Anyways, I am very keen to get outside and garden this year!
 

HowToBe

The Living Force
FOTCM Member
I think a link to the "Positive Dissociation?" thread ought to go here for reference. I'll admit I only read part of it a long while back, but this thread keeps reminding me of it.
 

Thaigrr

Jedi Master
FOTCM Member
HowToBe said:
I think a link to the "Positive Dissociation?" thread ought to go here for reference. I'll admit I only read part of it a long while back, but this thread keeps reminding me of it.
What a fabulous suggestion! Since gardening is such a positive endeavor, your suggestion is perfect. :flowers:
 

Horseofadifferentcolor

Jedi Council Member
HowToBe said:
I think a link to the "Positive Dissociation?" thread ought to go here for reference. I'll admit I only read part of it a long while back, but this thread keeps reminding me of it.
Have you caught the gardening bug? This might be serious! You should plant lots of seeds to thwart this awful plague. Flowering natives I hear are the best to cure you of your ills :P
 

HowToBe

The Living Force
FOTCM Member
:whistle:
Horseofadifferentcolor said:
HowToBe said:
I think a link to the "Positive Dissociation?" thread ought to go here for reference. I'll admit I only read part of it a long while back, but this thread keeps reminding me of it.
Have you caught the gardening bug? This might be serious! You should plant lots of seeds to thwart this awful plague. Flowering natives I hear are the best to cure you of your ills :P
For the moment I will only say one thing: the compost pile exists. :whistle:
 

petite femme

Padawan Learner
I have been gardening for the first time this year.

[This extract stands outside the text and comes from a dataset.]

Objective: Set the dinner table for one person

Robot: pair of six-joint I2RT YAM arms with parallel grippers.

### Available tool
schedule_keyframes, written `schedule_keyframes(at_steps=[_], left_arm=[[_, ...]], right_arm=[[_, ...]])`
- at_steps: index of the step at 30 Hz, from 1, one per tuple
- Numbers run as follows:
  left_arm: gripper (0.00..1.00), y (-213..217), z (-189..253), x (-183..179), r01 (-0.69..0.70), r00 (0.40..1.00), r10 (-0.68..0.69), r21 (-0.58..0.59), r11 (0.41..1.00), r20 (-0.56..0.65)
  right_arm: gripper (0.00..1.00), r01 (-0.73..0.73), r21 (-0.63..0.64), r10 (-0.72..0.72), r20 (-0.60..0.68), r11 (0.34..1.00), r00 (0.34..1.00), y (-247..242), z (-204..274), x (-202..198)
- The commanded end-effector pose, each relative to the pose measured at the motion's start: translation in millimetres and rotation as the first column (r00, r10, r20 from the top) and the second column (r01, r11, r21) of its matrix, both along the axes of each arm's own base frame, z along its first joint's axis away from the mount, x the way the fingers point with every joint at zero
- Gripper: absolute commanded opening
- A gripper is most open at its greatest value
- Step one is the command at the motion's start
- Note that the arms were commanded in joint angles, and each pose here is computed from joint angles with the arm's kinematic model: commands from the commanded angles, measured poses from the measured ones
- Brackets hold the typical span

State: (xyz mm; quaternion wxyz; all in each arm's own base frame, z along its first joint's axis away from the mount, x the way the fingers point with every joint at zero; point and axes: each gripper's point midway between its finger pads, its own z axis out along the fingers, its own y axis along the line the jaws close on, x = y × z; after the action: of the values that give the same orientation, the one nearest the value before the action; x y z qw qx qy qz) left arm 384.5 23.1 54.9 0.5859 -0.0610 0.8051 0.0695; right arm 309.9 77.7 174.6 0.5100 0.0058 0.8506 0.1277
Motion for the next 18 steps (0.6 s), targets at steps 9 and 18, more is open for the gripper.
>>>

I love it. There's nothing like eating fresh veggies that you grew, with love and attentiveness! I enjoy walking down to my garden every morning just to look at it and asses how everything is growing. I have to say, it may be a mild form of disassociation, but it seems a practical endeavor as well. All the veggies I enjoy to eat are being provided by the garden I put together and tended all summer. It has taken a little time away from my studies and research, but I love being outside in the summer time and this is a very practical way to enjoy the outdoors, osis. It has forced me to be a little more conscious about how I spend my time!! No more idle daydreaming or watching of tv, I just dont have the time. It is a lot of work too! So i have to be disciplined, and do the hard work of weeding and raking when it needs doing! I had never done it before, so there is a lot of research and study involved so lots of learning as well! All in all, I am very glad I decided to go for it, it has been quite an experience!
 

Horseofadifferentcolor

Jedi Council Member
petite femme said:
I had never done it before, so there is a lot of research and study involved so lots of learning as well! All in all, I am very glad I decided to go for it, it has been quite an experience!
I am glad you are enjoying yourself and learning. I could not imagine life without gardening. Great workout in the sun and fire ant bites. What more could you ask for? It is a great skill to have. I am still learning how to veggie garden in my micro climate. I have gardened in this area my whole life, but we now live at a very high elevation with no protection from the drying winds and no soil at all. I have spent a lot of time bringing in soil and making my own.
I get what your saying about walking out in the morning just to look at everything. It is so exciting to see new growth or blooms on things. My favorite thing to do is to work hard and then sit back and relax and take a look at everything and start daydreaming about what I will do next year. One of the things I have learned the most from, is when I mess up. At first I found this very disheartening but I now see it as learning.